Top Ethereum Bot Gas Auctions - More MEV
0x10D2
Draft

Intro

This is really more like “notes” and less like proper “analysis”. Please take it as such. At this point, I thought posting something was > posting nothing. I am doing other work and not intending to make some great analysis happen here for public consumption. The usual disclaimers; this post is not rigorous. It may have errors or misunderstandings, etc. It is mostly to give a flavour of gas auctions as they stand today.

I think there is a perception that since Flashbots “why would you have gas auctions?”. They are still a very popular activity with top bots often ranking highly on the etherscan gas guzzlers report.

Of course, The “Flashboys 2.0” paper (Daian et al) is the seminal work in this space.

Let’s dive in…

Why gas auctions?

As @mikedemarais asks here..

My (entirely non-comprehensive!) comments in turn:

@0x9212ce55 covers why they don’t like Flashbots auctions in some detail.

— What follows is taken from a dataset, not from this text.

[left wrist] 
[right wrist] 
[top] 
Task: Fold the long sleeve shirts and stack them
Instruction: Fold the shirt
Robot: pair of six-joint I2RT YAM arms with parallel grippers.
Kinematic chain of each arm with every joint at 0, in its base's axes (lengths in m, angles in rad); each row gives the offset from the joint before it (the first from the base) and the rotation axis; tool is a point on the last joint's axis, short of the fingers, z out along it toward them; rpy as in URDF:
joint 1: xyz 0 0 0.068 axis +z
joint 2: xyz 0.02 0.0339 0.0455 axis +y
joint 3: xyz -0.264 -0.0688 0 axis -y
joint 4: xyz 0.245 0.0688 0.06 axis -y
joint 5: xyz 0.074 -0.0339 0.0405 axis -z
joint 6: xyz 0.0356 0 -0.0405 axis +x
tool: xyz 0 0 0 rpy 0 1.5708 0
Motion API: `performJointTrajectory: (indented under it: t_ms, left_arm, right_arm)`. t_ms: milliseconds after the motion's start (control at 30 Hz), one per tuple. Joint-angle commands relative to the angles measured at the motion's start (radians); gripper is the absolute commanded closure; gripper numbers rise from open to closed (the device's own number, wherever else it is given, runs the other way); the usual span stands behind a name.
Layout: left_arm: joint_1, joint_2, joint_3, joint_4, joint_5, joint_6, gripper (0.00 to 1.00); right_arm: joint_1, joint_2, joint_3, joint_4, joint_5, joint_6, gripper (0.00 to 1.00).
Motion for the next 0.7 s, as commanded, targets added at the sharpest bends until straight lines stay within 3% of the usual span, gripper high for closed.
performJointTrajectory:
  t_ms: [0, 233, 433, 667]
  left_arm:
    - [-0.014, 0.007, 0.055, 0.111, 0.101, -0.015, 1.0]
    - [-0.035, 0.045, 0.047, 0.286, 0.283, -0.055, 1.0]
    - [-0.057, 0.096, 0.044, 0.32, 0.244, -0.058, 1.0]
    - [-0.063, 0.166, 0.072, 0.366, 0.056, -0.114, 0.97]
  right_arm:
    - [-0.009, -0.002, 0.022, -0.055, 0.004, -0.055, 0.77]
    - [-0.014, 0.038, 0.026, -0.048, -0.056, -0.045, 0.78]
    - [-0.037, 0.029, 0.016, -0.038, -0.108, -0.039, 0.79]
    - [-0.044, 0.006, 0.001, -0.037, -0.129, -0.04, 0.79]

Flashbots is an important and great part of the ecosystem. They are doing great and important work. Flashbots has already gone a huge way towards making the Ethereum ecosystem stronger and better. That said, there are still other means to transact on Ethereum today.

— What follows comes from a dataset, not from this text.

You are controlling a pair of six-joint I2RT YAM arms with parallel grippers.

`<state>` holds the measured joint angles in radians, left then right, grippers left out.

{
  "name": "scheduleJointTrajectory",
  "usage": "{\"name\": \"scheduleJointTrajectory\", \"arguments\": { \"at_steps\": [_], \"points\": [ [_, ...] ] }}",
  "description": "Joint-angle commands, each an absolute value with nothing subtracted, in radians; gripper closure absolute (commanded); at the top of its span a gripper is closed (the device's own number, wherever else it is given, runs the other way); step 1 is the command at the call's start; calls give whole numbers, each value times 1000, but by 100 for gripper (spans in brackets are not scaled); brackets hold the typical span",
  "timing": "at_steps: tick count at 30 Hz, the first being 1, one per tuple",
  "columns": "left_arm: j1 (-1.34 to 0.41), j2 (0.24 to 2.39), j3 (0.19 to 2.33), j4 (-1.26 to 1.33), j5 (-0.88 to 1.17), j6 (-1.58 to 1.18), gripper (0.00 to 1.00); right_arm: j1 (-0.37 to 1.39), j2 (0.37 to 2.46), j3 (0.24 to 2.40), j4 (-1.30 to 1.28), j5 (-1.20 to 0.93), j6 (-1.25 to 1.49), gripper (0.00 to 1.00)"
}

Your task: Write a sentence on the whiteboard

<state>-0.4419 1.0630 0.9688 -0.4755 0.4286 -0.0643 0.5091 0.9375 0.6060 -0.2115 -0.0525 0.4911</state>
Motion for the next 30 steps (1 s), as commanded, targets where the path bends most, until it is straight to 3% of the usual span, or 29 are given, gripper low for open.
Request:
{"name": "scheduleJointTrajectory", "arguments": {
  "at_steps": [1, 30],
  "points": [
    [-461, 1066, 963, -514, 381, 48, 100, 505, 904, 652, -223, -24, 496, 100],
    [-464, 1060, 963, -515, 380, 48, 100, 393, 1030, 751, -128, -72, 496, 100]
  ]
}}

That lightly touches on “why gas auctions”.

What” are gas auctions? Simply put, from the Flashboys 2.0 paper:

In Ethereum, the PGA game we observe consists of transactions issued with the same (account, nonce) pair, expressing a bid to a miner, where the miner is paid gas fees ... We call this interaction of issuing repeated bids a priority gas auction, or PGA.

Please see the original work for any clarification.

What will we look at?

There are various ways you could look at gas info, I’ve just focussed on maxPriorityFeePerGas with type 2 transactions. This post focuses on type 2 transactions. (One could also look at the maxFeePerGas but I’ll not plot for now). These plots are all from 1 day of pending transaction and block data. I have looked at a lot more than 1d of transactions and 1d is representative.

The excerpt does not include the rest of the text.